─── PROVIDED INFORMATION

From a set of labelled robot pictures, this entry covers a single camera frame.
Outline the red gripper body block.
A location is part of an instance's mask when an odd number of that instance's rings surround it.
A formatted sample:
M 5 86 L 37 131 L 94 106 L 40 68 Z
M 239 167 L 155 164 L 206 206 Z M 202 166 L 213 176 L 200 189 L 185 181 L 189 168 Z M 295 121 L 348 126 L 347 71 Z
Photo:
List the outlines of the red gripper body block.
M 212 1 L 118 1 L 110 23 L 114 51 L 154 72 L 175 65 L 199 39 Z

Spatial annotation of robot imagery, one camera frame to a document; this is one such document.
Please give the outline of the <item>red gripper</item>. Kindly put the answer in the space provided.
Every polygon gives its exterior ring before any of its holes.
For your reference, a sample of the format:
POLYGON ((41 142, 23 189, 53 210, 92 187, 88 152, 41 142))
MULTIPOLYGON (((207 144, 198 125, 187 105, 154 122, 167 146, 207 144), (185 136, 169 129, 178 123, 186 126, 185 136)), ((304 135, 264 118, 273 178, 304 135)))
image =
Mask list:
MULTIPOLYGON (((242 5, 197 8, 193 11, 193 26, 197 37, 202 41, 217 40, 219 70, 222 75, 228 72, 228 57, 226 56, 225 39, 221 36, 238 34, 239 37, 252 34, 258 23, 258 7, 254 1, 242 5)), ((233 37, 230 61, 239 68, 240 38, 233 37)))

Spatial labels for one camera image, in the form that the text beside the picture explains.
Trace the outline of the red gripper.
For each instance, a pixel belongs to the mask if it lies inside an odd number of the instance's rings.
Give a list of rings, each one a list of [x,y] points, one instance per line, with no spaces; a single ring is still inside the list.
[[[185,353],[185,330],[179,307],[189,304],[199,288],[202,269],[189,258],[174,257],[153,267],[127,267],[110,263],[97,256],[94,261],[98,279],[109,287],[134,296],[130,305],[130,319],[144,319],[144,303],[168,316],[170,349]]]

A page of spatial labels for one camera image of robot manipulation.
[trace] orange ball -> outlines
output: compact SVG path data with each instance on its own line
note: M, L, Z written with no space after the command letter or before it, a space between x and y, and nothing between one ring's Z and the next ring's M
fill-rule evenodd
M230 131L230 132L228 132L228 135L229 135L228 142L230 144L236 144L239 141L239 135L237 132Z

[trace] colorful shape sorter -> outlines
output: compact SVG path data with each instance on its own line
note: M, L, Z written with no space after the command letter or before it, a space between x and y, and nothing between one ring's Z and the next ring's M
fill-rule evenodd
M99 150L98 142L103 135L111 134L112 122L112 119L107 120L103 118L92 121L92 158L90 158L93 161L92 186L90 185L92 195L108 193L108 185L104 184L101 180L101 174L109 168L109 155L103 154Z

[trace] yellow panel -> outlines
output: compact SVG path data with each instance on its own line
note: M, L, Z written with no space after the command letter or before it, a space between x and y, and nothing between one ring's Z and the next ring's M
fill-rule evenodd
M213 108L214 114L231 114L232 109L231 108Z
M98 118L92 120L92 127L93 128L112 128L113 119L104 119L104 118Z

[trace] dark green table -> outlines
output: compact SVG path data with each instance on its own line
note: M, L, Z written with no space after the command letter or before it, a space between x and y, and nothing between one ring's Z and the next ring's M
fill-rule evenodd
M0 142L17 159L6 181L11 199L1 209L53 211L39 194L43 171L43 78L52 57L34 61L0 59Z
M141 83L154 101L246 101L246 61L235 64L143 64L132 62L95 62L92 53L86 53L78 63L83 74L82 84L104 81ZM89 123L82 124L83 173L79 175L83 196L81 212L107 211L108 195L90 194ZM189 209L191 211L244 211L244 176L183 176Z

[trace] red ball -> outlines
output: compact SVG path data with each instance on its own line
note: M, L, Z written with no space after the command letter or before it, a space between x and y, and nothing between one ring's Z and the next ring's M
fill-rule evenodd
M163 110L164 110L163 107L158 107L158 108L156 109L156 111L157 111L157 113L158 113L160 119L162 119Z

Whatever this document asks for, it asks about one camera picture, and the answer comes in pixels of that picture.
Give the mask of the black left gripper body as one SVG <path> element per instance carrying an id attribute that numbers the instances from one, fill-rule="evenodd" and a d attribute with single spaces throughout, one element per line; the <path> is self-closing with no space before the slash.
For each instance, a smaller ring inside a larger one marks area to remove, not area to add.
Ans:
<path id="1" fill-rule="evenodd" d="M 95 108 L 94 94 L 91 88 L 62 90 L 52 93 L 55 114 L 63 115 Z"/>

──────

Make a word-for-word copy of the records.

_TASK RESPONSE_.
From a set of labelled robot pictures, this entry covers a single camera frame.
Outline the red gripper body block.
A location is part of an instance's mask when an odd number of that instance's rings surround it.
A formatted sample:
M 5 86 L 37 131 L 94 106 L 40 68 Z
M 239 167 L 155 164 L 206 206 Z M 202 166 L 213 176 L 200 189 L 185 181 L 189 168 Z M 295 121 L 348 126 L 347 71 Z
Photo:
List the outlines of the red gripper body block.
M 212 1 L 118 1 L 110 23 L 114 51 L 154 72 L 175 65 L 199 39 Z

Spatial annotation of robot imagery, one camera frame to a document; this is one such document.
Please give the outline of the <item>red gripper</item>. Kindly put the answer in the space provided.
Every polygon gives its exterior ring before any of its holes.
For your reference, a sample of the format:
POLYGON ((41 142, 23 189, 53 210, 92 187, 88 152, 41 142))
MULTIPOLYGON (((207 144, 198 125, 187 105, 154 122, 167 146, 207 144), (185 136, 169 129, 178 123, 186 126, 185 136)), ((304 135, 264 118, 273 178, 304 135)))
image =
Mask list:
MULTIPOLYGON (((242 5, 197 8, 193 11, 193 26, 197 37, 202 41, 217 40, 219 70, 222 75, 228 72, 228 57, 226 56, 225 39, 221 36, 238 34, 239 37, 252 34, 258 23, 258 7, 254 1, 242 5)), ((233 37, 230 61, 239 68, 240 38, 233 37)))

Spatial labels for one camera image, in the form that the text beside the picture explains.
Trace the outline of the red gripper.
For each instance, a pixel belongs to the mask if it lies inside an odd number of the instance's rings.
Give a list of rings, each one a list of [x,y] points, one instance per line, with no spaces; a single ring is still inside the list.
[[[185,353],[185,330],[179,307],[189,304],[199,288],[202,269],[189,258],[174,257],[153,267],[127,267],[110,263],[97,256],[94,261],[98,279],[109,287],[134,296],[130,305],[130,319],[144,319],[144,303],[168,316],[170,349]]]

A page of spatial labels for one camera image of robot manipulation.
[trace] orange ball -> outlines
output: compact SVG path data with each instance on its own line
note: M, L, Z written with no space after the command letter or before it, a space between x and y, and nothing between one ring's Z and the next ring's M
fill-rule evenodd
M230 131L230 132L228 132L228 135L229 135L228 142L230 144L236 144L239 141L239 135L237 132Z

[trace] colorful shape sorter -> outlines
output: compact SVG path data with each instance on its own line
note: M, L, Z written with no space after the command letter or before it, a space between x and y, and nothing between one ring's Z and the next ring's M
fill-rule evenodd
M99 150L98 142L103 135L111 134L112 122L112 119L107 120L103 118L92 121L92 158L90 158L93 161L92 186L90 185L92 195L108 193L108 185L104 184L101 180L101 174L109 168L109 155L103 154Z

[trace] yellow panel -> outlines
output: compact SVG path data with each instance on its own line
note: M, L, Z written with no space after the command letter or before it, a space between x and y, and nothing between one ring's Z and the next ring's M
fill-rule evenodd
M213 108L214 114L231 114L232 109L231 108Z
M98 118L92 120L92 127L93 128L112 128L113 119L104 119L104 118Z

[trace] dark green table -> outlines
output: compact SVG path data with each instance on its own line
note: M, L, Z written with no space after the command letter or before it, a space between x and y, and nothing between one ring's Z and the next ring's M
fill-rule evenodd
M0 142L17 159L6 181L11 199L1 209L53 211L39 194L43 171L43 78L52 57L34 61L0 59Z
M141 83L154 101L246 101L246 61L235 64L143 64L132 62L95 62L92 53L86 53L78 63L83 74L82 84L104 81ZM89 123L82 124L83 173L79 175L83 196L81 212L107 211L108 195L90 194ZM189 209L191 211L244 211L244 176L183 176Z

[trace] red ball -> outlines
output: compact SVG path data with each instance on its own line
note: M, L, Z written with no space after the command letter or before it, a space between x and y, and nothing between one ring's Z and the next ring's M
fill-rule evenodd
M163 110L164 110L163 107L158 107L158 108L156 109L156 111L157 111L157 113L158 113L160 119L162 119Z

Whatever this document asks for, it asks about one camera picture, and the answer comes in pixels of that picture.
Give the mask of the black left gripper body as one SVG <path> element per instance carrying an id attribute that numbers the instances from one, fill-rule="evenodd" and a d attribute with single spaces throughout, one element per line; the <path> is self-closing with no space before the slash.
For each instance, a smaller ring inside a larger one marks area to remove, not area to add.
Ans:
<path id="1" fill-rule="evenodd" d="M 95 108 L 94 94 L 91 88 L 62 90 L 52 93 L 55 114 L 63 115 Z"/>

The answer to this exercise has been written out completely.